3b. Board of Directors

According to their web page, LIGATT has a board of directors with two individuals on it: Stacy L. Merrell and Charles Randolph Anderson. While Merrell and Anderson don't seem to have any ties to security companies, they both appear to have better business sense than Evans. A press release in April announced that Keith Flannigan joined the board, but his name doesn't appear on the web page. The release goes on to extoll Flannigan's experience in counter-terrorism and list impressive-sounding credentials.

Giving second thought to the credentials raises more questions about Flannigan's experience and calls into question if his appointment was strictly to give LIGATT some level of credibility in government circles. Coupled with LIGATT's announcement of opening an office in Washington DC and newly-found ability to receive government contracts, Flannigan's appointment certainly seems timely.

Looking at Flannigan's credentials, the following thoughts and questions come to mind:

3c. Offices

Perception is everything according to some. LIGATT Security International strives to give the perception that they are a large company with significant office space. According to the web site "contact us" page, their address on Peachtree Parkway "Suite 240" looks like a strip shopping mall. Looking at Google results and Google Maps, we see a wide variety of businesses listed for "Suite 240" including Mindspan Systems Inc., Minitech Machinery, Pure Air Filtration, Patient First Transport, 888LIMOATL.Com, Builders Depot Direct and Doctor Kenneth Barnwell - Wellness Universal. With LIGATT's supposed "65 computer security experts" on staff, they must be a virtual company instead of a conventional office space presence.

In April, LIGATT announced their opening of a Washington DC office, "one block from the White House", as if physical proximity to the President gave them additional credibility. Looking at the address of their new office, 1701 Pennsylvania Ave, NW, Suite 300 Washington, DC 20006 is part of the Carr Workplaces that offers virtual offices to companies. According to Google, this address is used by a variety of companies including International Green Energy Council, Capital Communications Group, Inc., Phase Legal LLC, the Embassy of the Republic of Palau and countless others.

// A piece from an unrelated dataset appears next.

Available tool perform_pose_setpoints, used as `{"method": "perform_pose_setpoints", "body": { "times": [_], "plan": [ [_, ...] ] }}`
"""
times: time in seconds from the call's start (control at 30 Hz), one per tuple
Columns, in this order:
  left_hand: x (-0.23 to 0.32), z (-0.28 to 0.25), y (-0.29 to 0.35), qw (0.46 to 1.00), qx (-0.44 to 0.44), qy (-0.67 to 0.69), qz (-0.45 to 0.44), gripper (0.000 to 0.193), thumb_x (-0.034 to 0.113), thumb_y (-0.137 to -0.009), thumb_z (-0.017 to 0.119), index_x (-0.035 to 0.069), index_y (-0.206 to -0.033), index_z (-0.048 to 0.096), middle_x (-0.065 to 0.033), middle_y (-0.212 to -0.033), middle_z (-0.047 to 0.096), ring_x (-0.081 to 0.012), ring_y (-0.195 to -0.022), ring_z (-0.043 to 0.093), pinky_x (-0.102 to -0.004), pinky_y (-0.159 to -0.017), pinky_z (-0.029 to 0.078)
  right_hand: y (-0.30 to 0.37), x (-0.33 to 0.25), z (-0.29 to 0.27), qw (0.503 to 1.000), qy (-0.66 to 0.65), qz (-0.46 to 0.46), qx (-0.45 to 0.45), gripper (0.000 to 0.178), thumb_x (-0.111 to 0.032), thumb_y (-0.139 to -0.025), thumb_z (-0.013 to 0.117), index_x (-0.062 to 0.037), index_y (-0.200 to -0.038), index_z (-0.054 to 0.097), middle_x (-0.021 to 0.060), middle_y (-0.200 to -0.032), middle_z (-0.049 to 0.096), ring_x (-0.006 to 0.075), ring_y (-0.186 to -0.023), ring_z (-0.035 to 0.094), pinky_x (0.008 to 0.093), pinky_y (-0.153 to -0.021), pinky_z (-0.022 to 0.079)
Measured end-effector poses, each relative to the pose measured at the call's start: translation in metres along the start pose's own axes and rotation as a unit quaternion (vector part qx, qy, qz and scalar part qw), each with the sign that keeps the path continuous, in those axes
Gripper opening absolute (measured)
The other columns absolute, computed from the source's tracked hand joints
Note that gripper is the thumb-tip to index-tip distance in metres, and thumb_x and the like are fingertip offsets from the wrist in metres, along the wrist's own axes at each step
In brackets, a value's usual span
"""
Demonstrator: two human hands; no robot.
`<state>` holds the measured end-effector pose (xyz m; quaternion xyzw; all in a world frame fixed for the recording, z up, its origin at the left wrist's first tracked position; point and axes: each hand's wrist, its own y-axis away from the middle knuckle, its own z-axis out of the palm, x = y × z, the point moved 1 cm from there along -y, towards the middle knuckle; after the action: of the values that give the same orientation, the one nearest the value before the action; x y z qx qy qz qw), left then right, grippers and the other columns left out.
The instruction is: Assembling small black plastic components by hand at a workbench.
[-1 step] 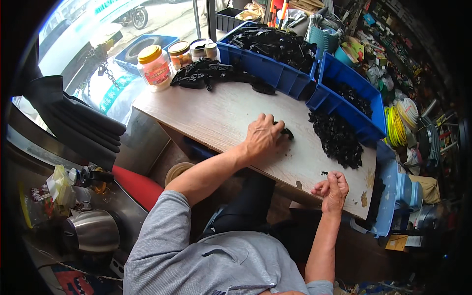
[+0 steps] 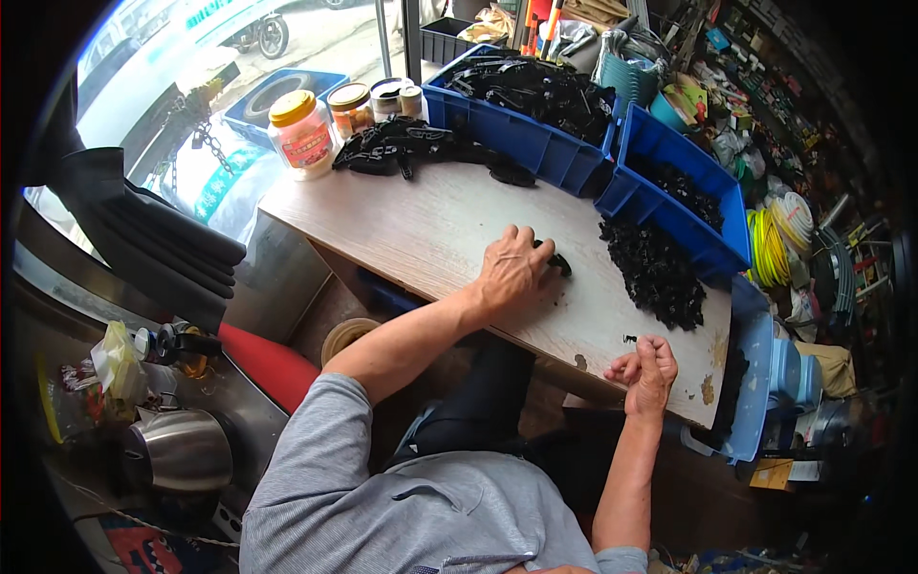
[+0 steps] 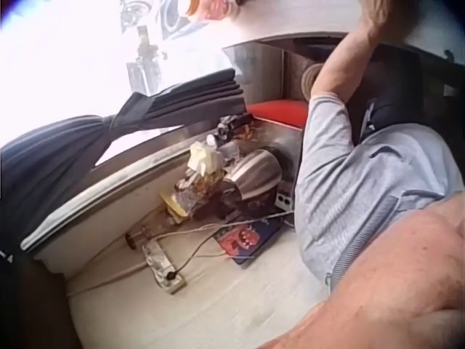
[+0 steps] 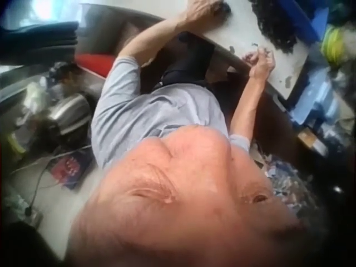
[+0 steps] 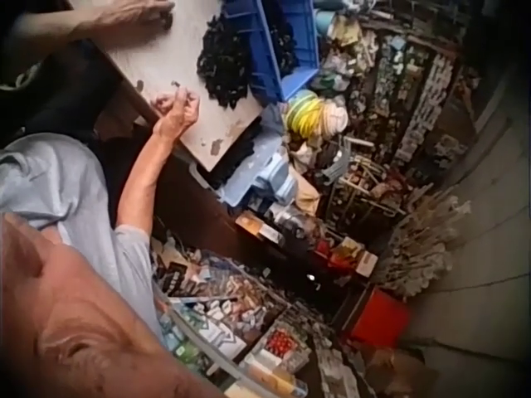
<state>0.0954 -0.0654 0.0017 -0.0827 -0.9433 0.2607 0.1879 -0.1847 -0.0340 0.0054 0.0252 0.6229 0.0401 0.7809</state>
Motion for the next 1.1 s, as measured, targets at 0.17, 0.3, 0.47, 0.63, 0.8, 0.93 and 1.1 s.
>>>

With this Washington DC address in context, LIGATT's first press release announcing the upcoming office opening and new President is clearly marketing fluff. A virtual office does little to "help move LIGATT Security to another level", other than trying to manipulate public perception.

4. Conclusion

Between the flood of carefully crafted press releases, a silly Twitter campaign, employees and offices, it is abundantly clear that LIGATT focuses on public perception considerably more than they do on offering quality products and services. Many security startups run on minimal staff, dedicate more resources to marketing or sales, operate out of virtual offices and issue press releases to get their news out. However, LIGATT takes these activities to a new level, using them to hide the fact they are a significantly smaller company with more limited resources than they advertise. Worse, it calls into question their ethics and pushes the line between "managing perception" and "outright lying".